- **Task objective**
The entries below contain a line with "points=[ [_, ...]" and a line with "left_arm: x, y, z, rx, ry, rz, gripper". Retype exactly everything from the first down to the second, both included, and nothing else.

Segment Start: Data for the task

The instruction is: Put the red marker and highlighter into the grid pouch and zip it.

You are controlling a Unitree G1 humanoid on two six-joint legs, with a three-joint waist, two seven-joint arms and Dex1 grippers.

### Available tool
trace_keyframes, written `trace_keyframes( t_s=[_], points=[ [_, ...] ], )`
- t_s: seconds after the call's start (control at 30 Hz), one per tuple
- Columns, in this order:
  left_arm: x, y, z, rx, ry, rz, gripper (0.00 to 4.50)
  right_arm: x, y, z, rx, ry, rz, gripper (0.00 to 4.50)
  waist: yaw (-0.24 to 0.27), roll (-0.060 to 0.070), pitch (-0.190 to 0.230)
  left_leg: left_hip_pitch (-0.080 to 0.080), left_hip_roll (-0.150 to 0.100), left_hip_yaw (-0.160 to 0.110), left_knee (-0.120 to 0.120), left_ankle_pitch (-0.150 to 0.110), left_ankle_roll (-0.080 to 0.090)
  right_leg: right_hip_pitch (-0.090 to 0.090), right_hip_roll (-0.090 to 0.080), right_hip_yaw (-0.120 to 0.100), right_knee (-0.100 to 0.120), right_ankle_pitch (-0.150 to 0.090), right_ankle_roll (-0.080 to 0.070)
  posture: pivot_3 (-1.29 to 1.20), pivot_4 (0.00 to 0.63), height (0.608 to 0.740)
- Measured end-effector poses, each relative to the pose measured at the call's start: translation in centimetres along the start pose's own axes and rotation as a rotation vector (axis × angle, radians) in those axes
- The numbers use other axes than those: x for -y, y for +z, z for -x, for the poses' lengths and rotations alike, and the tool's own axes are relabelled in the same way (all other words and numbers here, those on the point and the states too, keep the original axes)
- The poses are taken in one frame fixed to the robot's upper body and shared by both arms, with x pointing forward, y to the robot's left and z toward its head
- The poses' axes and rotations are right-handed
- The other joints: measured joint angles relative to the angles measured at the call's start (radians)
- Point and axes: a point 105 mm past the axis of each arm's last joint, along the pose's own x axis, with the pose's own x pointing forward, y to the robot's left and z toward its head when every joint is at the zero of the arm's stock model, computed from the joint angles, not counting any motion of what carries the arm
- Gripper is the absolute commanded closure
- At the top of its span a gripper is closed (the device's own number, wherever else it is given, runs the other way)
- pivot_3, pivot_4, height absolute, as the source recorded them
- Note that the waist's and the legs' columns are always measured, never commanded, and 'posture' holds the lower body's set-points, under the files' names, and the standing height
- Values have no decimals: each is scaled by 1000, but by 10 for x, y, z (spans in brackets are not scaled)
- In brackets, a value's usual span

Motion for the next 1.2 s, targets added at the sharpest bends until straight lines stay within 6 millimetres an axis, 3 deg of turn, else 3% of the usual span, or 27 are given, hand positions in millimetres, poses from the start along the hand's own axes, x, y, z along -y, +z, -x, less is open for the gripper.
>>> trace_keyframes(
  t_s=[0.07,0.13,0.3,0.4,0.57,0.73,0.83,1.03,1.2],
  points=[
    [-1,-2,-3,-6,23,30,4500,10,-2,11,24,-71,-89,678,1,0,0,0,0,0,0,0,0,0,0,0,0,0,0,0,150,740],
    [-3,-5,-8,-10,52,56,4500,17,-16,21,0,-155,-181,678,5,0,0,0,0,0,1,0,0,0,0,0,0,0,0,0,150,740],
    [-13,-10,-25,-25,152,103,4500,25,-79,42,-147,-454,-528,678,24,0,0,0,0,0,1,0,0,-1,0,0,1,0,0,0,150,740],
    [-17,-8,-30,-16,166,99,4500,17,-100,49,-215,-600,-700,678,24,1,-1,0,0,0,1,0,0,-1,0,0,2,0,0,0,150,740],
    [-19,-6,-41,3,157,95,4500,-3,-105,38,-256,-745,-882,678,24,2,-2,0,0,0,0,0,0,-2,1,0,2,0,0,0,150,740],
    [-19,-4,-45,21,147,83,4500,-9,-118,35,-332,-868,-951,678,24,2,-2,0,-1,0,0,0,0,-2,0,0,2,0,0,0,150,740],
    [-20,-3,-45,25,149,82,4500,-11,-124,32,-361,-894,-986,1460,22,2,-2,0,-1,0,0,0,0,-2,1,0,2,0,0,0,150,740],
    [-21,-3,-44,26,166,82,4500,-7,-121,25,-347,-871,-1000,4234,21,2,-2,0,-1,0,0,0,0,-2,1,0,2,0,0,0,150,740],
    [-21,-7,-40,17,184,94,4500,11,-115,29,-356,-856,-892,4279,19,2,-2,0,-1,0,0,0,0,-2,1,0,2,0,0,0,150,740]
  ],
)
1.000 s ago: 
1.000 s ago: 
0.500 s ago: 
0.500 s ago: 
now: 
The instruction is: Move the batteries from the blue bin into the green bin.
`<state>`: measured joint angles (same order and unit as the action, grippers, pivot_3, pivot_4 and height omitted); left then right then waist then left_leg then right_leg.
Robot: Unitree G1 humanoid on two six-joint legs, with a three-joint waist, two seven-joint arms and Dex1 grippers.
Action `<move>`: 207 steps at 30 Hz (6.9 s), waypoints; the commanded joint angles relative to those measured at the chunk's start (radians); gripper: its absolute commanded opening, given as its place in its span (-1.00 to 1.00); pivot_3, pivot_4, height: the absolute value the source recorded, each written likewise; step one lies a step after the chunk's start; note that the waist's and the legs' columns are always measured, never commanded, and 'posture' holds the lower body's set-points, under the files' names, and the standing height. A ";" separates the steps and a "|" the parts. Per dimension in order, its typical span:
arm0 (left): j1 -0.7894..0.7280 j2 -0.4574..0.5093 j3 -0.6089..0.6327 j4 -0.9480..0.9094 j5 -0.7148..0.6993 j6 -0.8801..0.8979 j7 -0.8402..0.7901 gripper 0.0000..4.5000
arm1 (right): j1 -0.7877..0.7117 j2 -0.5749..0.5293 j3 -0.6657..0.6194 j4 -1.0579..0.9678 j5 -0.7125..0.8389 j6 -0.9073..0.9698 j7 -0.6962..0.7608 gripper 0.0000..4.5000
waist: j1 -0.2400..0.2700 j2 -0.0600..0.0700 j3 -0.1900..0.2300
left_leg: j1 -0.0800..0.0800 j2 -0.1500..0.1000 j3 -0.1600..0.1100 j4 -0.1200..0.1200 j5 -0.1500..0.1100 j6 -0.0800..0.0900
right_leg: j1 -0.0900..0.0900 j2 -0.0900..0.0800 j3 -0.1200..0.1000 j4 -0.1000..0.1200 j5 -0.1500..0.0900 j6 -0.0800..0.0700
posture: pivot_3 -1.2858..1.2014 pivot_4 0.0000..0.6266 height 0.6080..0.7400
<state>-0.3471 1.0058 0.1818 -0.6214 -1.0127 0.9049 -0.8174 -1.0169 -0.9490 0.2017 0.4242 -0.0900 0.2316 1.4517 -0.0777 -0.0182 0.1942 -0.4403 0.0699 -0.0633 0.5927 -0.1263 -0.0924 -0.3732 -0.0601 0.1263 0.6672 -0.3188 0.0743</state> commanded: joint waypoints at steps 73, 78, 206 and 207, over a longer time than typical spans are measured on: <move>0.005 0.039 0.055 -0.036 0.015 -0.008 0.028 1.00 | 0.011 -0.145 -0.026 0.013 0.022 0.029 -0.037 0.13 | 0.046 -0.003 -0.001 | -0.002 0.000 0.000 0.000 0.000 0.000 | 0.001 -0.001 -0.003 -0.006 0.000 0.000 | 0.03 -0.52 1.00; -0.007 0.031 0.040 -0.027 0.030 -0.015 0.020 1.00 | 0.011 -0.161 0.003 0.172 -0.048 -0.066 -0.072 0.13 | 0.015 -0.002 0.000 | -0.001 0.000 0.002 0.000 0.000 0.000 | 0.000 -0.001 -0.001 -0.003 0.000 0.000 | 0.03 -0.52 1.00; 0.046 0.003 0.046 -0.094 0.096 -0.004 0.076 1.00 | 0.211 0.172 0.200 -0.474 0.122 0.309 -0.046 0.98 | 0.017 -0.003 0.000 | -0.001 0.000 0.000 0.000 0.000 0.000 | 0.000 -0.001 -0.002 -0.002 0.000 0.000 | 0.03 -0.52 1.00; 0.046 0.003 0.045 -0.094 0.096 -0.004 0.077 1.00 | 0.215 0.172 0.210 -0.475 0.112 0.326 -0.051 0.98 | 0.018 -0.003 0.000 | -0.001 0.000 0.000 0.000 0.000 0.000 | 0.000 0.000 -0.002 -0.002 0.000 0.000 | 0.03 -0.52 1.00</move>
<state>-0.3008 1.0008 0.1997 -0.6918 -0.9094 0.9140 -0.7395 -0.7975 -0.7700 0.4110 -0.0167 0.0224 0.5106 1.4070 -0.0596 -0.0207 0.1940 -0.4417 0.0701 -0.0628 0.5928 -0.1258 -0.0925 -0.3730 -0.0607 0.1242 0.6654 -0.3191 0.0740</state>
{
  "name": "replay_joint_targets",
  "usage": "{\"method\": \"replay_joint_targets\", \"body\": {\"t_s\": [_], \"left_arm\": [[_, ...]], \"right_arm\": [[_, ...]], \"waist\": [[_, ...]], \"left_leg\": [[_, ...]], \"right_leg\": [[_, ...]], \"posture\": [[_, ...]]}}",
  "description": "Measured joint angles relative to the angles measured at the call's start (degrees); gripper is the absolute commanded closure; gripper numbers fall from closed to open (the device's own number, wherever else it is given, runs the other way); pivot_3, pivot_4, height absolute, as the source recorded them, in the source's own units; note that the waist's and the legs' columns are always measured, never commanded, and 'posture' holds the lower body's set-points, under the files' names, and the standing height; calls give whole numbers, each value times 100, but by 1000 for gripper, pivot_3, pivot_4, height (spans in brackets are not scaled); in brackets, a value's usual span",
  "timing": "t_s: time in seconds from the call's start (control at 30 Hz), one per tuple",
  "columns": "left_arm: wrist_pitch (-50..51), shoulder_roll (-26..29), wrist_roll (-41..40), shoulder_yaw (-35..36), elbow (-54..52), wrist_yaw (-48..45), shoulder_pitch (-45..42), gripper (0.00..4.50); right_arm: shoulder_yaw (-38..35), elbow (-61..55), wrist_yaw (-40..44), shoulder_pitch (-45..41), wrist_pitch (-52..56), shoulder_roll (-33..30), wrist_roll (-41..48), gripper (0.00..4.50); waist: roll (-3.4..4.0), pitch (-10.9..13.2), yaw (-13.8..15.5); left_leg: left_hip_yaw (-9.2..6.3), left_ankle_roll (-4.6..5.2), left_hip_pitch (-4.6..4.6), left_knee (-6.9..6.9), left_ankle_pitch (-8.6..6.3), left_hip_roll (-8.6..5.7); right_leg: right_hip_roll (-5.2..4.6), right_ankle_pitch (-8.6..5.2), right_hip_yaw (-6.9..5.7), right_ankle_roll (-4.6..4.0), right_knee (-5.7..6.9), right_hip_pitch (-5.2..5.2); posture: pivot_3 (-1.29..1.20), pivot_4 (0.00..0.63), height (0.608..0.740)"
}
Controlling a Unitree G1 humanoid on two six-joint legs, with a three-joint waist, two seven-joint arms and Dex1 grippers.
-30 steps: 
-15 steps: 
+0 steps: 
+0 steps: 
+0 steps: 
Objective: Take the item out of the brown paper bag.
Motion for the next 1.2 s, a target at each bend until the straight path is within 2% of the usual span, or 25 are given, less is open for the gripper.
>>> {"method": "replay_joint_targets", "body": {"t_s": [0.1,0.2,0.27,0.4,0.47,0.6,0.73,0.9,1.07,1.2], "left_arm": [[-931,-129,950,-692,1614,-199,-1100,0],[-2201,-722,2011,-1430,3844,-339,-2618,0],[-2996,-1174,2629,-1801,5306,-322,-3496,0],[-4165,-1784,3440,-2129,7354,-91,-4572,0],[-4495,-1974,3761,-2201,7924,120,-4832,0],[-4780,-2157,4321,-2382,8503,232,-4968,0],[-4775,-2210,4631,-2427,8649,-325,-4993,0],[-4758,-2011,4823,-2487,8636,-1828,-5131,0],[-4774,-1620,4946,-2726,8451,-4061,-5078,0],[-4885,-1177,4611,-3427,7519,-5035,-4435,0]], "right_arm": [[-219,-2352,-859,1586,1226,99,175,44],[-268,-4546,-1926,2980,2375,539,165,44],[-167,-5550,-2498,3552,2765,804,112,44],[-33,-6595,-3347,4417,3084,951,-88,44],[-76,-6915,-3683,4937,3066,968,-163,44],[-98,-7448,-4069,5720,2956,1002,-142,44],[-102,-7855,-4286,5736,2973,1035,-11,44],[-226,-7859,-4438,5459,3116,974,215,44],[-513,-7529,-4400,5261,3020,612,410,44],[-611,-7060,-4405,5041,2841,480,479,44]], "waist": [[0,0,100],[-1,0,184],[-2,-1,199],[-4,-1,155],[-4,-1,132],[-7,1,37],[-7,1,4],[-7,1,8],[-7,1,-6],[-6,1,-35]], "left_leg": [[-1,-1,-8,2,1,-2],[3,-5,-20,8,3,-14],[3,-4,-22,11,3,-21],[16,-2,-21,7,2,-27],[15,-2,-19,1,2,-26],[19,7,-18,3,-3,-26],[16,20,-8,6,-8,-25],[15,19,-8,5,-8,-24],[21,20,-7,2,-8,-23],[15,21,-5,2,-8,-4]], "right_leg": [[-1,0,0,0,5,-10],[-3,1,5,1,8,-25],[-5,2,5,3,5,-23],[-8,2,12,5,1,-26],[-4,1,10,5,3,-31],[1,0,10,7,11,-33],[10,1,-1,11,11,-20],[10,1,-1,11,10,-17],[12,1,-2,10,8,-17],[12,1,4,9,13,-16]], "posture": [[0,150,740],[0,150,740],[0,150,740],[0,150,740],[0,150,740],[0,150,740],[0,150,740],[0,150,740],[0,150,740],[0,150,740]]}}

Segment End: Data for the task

- **Exercise answer**
trace_keyframes, written `trace_keyframes( t_s=[_], points=[ [_, ...] ], )`
- t_s: seconds after the call's start (control at 30 Hz), one per tuple
- Columns, in this order:
  left_arm: x, y, z, rx, ry, rz, gripper (0.00 to 4.50)

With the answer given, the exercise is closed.